Another reason to skip “The Chosen,” is the praise and involvement of the infamous Fr. James Martin, SJ. Back in August of 2020, The Bellarmine Jesuit Retreat House in Illinois held a “Virtual Evening of Reflection” with Fr. Martin and the star of the Chosen, the actor who plays Jesus, Jonathan Roumie.[ii]
Roumie is himself a Catholic. His bio states, “He serves as VP on the boards of two non-profits media companies, Catholics in Media Associates and The G.K. Chesterton Theatre Co., and was recently nominated for Papal Knighthood by the Order of St. Gregory the Great.” However, the combination of being a “retreat master” along with Fr. Martin as well as theologically questionable elements from “The Chosen” lead to questions about just what kind of Catholicism Roumie is promoting, if any at all.
Most Christian Productions are “Cringe”
The problem with many Christian TV shows and movies that take liberties with scripture is the false or misleading theological messages they send.
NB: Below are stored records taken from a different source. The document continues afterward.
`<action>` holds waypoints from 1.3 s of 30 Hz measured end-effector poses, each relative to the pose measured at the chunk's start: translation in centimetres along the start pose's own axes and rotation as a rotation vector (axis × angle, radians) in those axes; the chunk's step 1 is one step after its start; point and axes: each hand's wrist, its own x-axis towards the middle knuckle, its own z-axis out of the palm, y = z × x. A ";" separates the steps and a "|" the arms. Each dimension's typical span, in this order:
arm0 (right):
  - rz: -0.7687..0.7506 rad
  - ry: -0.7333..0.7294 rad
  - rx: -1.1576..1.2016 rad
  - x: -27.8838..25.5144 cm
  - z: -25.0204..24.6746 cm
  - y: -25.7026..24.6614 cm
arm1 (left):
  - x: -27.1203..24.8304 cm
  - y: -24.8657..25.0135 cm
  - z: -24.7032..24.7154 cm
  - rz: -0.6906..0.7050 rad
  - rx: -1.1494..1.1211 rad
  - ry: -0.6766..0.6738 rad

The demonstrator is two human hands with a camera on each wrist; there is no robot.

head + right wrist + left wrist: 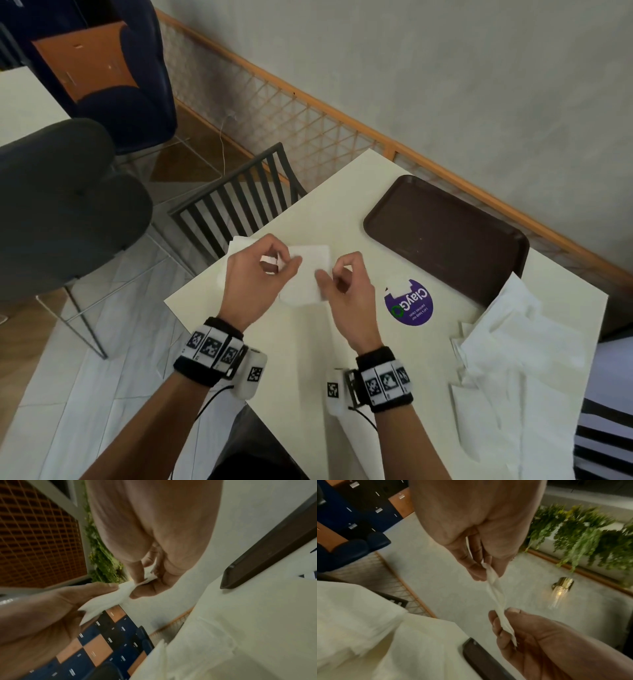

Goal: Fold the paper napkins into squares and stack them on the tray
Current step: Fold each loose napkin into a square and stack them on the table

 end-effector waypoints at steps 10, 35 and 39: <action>0.242 -0.143 -0.495 6.9 2.7 7.1 | -1.9 -6.8 2.2 -0.140 0.201 -0.058; 0.193 -0.294 -0.368 -13.7 -13.1 11.5 | -13.5 -3.3 9.7 -0.169 0.036 -0.502; 0.132 -0.079 -0.274 -13.1 -11.5 10.2 | -12.0 -0.3 8.5 -0.363 -0.349 -0.263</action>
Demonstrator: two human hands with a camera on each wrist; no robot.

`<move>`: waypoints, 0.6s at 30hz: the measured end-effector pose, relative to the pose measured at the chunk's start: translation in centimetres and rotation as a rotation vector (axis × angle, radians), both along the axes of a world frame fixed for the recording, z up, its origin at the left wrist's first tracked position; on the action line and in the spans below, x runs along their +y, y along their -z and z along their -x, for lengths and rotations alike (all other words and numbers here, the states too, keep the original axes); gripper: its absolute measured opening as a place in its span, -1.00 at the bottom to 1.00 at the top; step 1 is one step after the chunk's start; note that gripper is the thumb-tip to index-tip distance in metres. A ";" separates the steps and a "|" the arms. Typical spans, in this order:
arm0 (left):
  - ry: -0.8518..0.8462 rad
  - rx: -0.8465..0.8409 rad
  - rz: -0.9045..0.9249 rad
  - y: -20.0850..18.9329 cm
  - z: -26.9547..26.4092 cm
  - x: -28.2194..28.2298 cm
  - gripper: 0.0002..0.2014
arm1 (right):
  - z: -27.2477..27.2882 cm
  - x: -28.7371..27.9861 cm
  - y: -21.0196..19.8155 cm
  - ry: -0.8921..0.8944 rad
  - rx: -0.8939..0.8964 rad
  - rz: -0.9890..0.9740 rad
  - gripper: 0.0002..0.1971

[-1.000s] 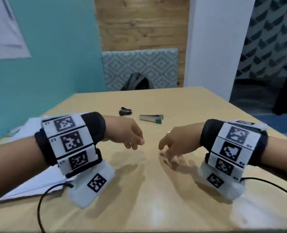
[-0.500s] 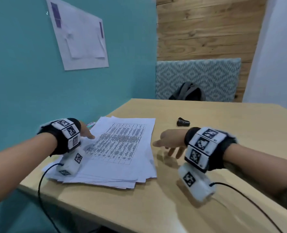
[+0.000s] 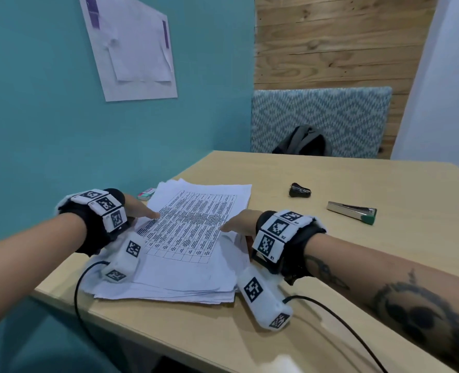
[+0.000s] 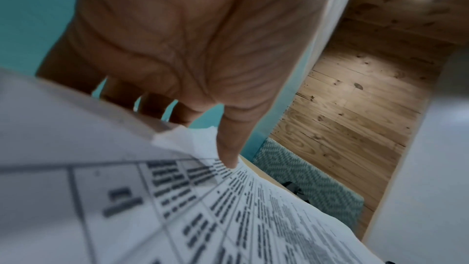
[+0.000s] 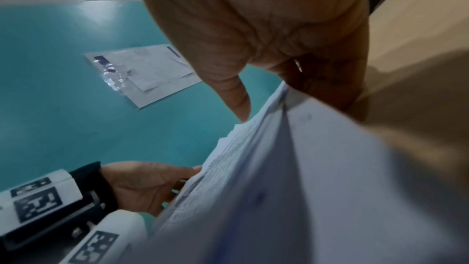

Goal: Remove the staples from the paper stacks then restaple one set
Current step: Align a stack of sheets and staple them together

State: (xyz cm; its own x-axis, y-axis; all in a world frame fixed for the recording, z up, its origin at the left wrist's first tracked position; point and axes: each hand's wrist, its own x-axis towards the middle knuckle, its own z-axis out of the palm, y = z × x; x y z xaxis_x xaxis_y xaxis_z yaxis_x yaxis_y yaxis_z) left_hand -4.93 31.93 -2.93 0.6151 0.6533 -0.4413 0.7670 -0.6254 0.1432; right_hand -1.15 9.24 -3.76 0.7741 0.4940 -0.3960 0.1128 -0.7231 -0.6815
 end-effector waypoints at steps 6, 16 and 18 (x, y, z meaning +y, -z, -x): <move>0.010 -0.174 0.176 -0.2 -0.6 -2.3 -0.42 | -2.3 -2.2 0.2 0.166 0.014 -0.108 -0.51; 0.241 -0.091 0.084 0.5 -2.5 -9.1 -0.30 | -3.7 -7.3 0.8 0.265 0.004 0.003 -0.60; 0.303 -0.097 0.022 0.2 -2.8 -10.8 -0.31 | -4.0 -8.9 0.8 0.351 0.013 -0.057 -0.60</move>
State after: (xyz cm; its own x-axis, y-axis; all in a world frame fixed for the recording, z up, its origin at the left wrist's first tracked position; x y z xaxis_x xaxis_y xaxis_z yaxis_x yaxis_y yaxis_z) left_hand -2.11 21.11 -3.13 0.8202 0.4251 -0.3828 0.5286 -0.8192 0.2227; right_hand 2.85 0.31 -4.54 0.8955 0.2200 -0.3868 -0.1452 -0.6772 -0.7213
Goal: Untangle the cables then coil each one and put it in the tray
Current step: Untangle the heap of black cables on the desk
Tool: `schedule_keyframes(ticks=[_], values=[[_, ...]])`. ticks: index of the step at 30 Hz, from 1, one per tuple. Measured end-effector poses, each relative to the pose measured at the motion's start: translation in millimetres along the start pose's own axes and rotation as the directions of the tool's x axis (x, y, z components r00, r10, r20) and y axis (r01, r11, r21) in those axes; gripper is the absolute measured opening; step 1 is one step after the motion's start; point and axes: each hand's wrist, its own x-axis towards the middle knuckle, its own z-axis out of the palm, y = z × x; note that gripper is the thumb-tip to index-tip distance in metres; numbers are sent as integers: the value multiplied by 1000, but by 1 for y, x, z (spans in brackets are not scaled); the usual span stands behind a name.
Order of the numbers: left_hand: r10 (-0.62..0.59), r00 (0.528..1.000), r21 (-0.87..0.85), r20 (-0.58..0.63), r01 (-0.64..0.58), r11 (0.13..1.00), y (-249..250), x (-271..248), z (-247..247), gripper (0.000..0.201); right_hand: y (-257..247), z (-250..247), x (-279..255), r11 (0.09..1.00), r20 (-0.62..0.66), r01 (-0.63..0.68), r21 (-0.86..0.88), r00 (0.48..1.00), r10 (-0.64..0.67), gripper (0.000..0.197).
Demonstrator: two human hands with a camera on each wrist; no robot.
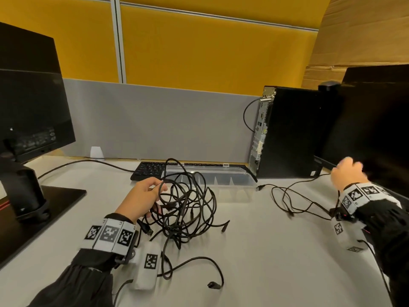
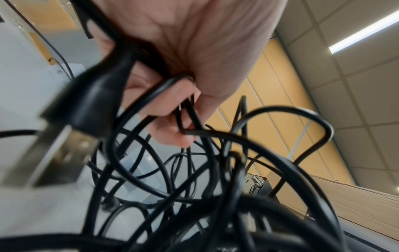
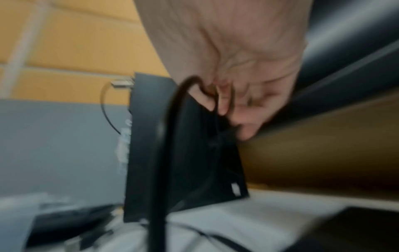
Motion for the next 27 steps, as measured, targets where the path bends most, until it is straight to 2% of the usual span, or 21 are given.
schedule_keyframes(ticks=[2, 3, 4, 5, 6, 7, 9, 11, 12, 13, 16, 18, 21, 23, 25, 27], values=[[28, 1000, -13, 3, -28, 1000, 3, -2, 0, 16, -24, -3, -25, 984, -205, 170, 43, 966, -158, 39], [44, 999, -27, 7, -43, 999, 4, -3, 1, 17, -41, -6, -40, 955, -227, 298, -10, 929, -292, 44], [60, 998, -40, 13, -59, 997, 5, -4, 2, 18, -59, -8, -57, 909, -195, 417, 4, 892, -408, 46], [76, 997, -55, 17, -75, 996, 6, -4, 3, 18, -78, -8, -74, 863, -116, 497, 88, 866, -487, 47], [90, 996, -69, 16, -89, 994, 7, -5, 4, 19, -95, -9, -94, 814, -14, 542, 210, 834, -552, 50], [105, 994, -85, 7, -104, 991, 8, -5, 5, 19, -110, -10, -114, 750, 86, 559, 354, 779, -621, 58], [136, 990, -126, -25, -138, 982, 11, -7, 7, 19, -132, -14, -152, 654, 282, 477, 587, 637, -718, 77], [160, 986, -184, -57, -167, 969, 14, -9, 8, 18, -142, -13, -177, 665, 468, 343, 664, 503, -727, 84], [166, 984, -220, -71, -177, 959, 16, -10, 9, 18, -144, -10, -185, 679, 531, 267, 684, 454, -715, 82], [173, 982, -257, -80, -189, 948, 18, -11, 9, 17, -144, -8, -190, 678, 562, 187, 711, 428, -707, 76], [215, 974, -349, -70, -226, 910, 23, -14, 12, 20, -141, 2, -191, 609, 556, -18, 793, 428, -712, 46], [234, 971, -434, -40, -228, 872, 25, -16, 14, 22, -137, 9, -189, 571, 521, -37, 820, 461, -718, 35], [221, 975, -551, 3, -183, 814, 28, -19, 14, 24, -132, 17, -186, 586, 458, 76, 807, 546, -701, 29], [221, 975, -580, 19, -169, 797, 30, -20, 16, 26, -127, 20, -182, 615, 386, 195, 764, 627, -677, 41], [227, 974, -570, 28, -171, 804, 31, -22, 18, 28, -123, 20, -180, 590, 209, 354, 725, 703, -679, 52], [237, 971, -556, 36, -178, 812, 33, -24, 19, 28, -124, 13, -183, 471, -1, 460, 752, 716, -698, 41]])
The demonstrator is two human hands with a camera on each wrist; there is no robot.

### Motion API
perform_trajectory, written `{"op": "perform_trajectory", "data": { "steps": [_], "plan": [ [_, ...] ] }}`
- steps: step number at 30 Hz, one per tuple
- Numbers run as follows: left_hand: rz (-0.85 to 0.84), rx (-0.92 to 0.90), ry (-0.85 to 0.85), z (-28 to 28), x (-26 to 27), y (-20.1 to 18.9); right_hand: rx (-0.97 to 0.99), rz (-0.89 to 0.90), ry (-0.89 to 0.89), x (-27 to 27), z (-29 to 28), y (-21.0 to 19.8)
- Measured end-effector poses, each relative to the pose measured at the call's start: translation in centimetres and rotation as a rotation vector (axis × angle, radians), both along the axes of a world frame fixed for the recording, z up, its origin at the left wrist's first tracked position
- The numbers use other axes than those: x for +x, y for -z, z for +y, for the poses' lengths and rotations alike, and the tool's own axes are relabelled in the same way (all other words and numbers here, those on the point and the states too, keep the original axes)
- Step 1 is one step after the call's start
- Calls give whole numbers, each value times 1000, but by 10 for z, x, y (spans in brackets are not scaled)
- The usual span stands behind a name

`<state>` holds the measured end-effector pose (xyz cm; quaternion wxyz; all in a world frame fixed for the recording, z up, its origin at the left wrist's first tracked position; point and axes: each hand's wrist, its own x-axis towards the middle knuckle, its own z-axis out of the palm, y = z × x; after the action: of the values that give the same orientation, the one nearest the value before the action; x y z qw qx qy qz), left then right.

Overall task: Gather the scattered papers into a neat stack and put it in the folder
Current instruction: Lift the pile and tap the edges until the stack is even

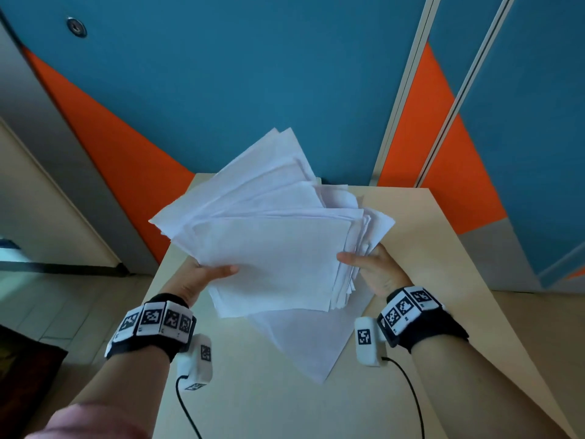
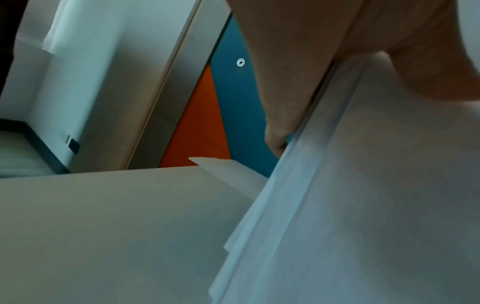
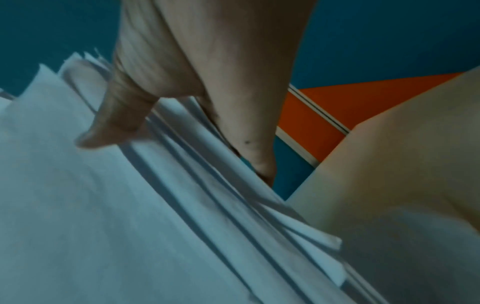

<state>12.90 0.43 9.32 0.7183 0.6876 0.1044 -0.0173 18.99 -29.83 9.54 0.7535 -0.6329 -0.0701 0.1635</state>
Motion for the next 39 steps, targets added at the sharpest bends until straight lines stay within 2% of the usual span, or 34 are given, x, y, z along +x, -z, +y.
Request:
{"op": "perform_trajectory", "data": {
  "steps": [2,4,7,9,11,13,15,17,19,21,23,27,30,32,34,37,39],
  "plan": [
    [11,-3,-3,0,1,3,28,11,65,-3,-2,-2],
    [4,-13,-12,-3,3,2,-34,18,125,-6,-2,-5],
    [-4,-25,-26,-4,5,3,33,57,78,-11,-1,-7],
    [-13,-15,-30,-3,4,4,-14,22,54,-13,-4,-12],
    [-16,-21,-30,-3,3,2,-123,-125,89,-15,-9,-31],
    [-30,-25,-27,-4,2,1,-226,-318,242,-12,-9,-58],
    [-45,-20,-24,-6,1,-1,-289,-580,330,-11,-2,-89],
    [-57,-9,-4,-7,0,-2,-393,-829,244,-13,17,-113],
    [-62,-8,24,-5,0,-1,-530,-909,122,-9,38,-128],
    [-66,-22,35,-4,1,0,-653,-925,76,0,54,-132],
    [-79,-30,38,-3,1,2,-697,-922,105,7,60,-131],
    [-83,-53,26,-4,1,2,-525,-741,310,11,37,-125],
    [-80,-59,11,-5,1,4,-400,-547,362,8,26,-112],
    [-62,-39,4,-5,2,6,-414,-458,312,5,29,-98],
    [-32,-14,-1,-1,6,11,-467,-461,202,3,29,-88],
    [36,-19,-138,2,12,19,-492,-486,33,3,14,-92],
    [25,-62,-208,2,12,19,-498,-465,6,4,-9,-97]
  ]
}}
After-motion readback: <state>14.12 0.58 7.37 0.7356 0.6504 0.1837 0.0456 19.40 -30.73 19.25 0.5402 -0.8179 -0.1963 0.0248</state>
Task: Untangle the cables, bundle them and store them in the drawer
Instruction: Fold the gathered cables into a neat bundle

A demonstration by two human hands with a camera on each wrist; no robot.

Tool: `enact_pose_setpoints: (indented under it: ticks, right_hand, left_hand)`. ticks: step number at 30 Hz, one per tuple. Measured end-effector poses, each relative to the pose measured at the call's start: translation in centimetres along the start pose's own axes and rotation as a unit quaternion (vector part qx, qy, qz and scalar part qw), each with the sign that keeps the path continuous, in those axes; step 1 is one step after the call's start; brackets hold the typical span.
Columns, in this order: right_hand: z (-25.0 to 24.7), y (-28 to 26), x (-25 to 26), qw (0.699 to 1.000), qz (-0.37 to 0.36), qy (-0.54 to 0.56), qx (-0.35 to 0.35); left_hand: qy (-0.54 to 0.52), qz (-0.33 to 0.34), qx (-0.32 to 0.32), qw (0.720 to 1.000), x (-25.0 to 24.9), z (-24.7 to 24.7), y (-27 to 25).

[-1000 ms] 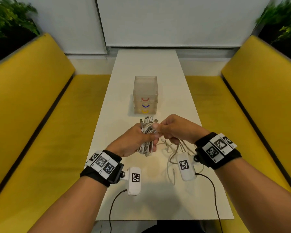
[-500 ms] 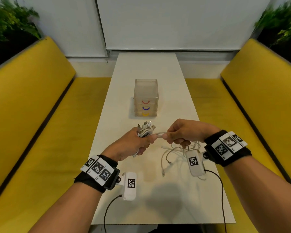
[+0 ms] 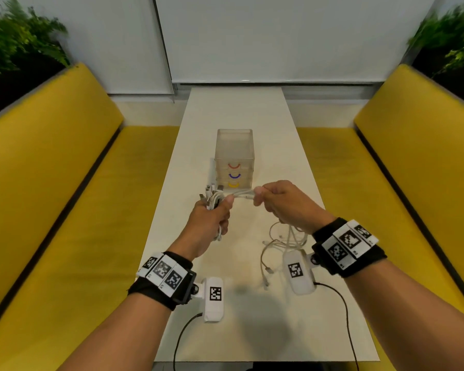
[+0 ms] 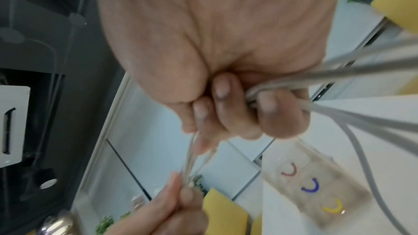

Unfortunately, a great number of Christians continue to view this series, most likely due to the absolute dearth of quality programming these days, much less Christian themed programming. Sadly, I fear almost all of them do so blissfully unaware of the dangerous fictional adaptations taking place on the screen before them.
That said, “The Chosen” falls more into the schlock category of Christian cinema, but with just a real enough veneer to fool those who don’t know any better.
What’s more, it is extremely difficult and dangerous work to try to make the Gospels come alive through any dramatic production involving actors and a script. And it is basically impossible if the writers and the people behind the production aren’t Catholic. We can see the absurd and ridiculous sacrilege of the Godspell and Jesus Christ Superstar productions to know the outer limits of how awful depictions of Our Lord can be, not to mention the sacrilegious and blasphemous Last Temptation of Christ from years ago.
That said, “The Chosen” falls more into the schlock category of Christian cinema, but with just a real enough veneer to fool those who don’t know any better. The fact that a vast majority of American Christians love the show is depressing. The term that comes to mind that a lot of the youth use these days is “cringe.” I found myself cringing the more of the snippets of the show I watched online. The acting in many places is just so saccharine when it’s not melodramatic.
For any depiction of Christ to be done right it takes immense levels of talent in directing and acting as well as a determination to get every detail theologically accurate. This is what made Mel Gibson’s “The Passion of the Christ” the best depiction of Christ’s sorrowful mysteries ever made and lead it to breaking box office records. To me, the only chance of a TV series based on the life of Christ being watchable would be something on the level of what Mr. Gibson created.
I think filling in the details of the Gospel stories could be accomplished much better by using the vivid accounts of mystics such as Venerable Anne Catherine Emmerich. By using these guides, the producers of the series would ensure that any fictionalized parts do not go against Catholic faith and morals and though they do not need to be believed, they are at least worthy of belief if one so chooses. One cannot say the same about “The Chosen.”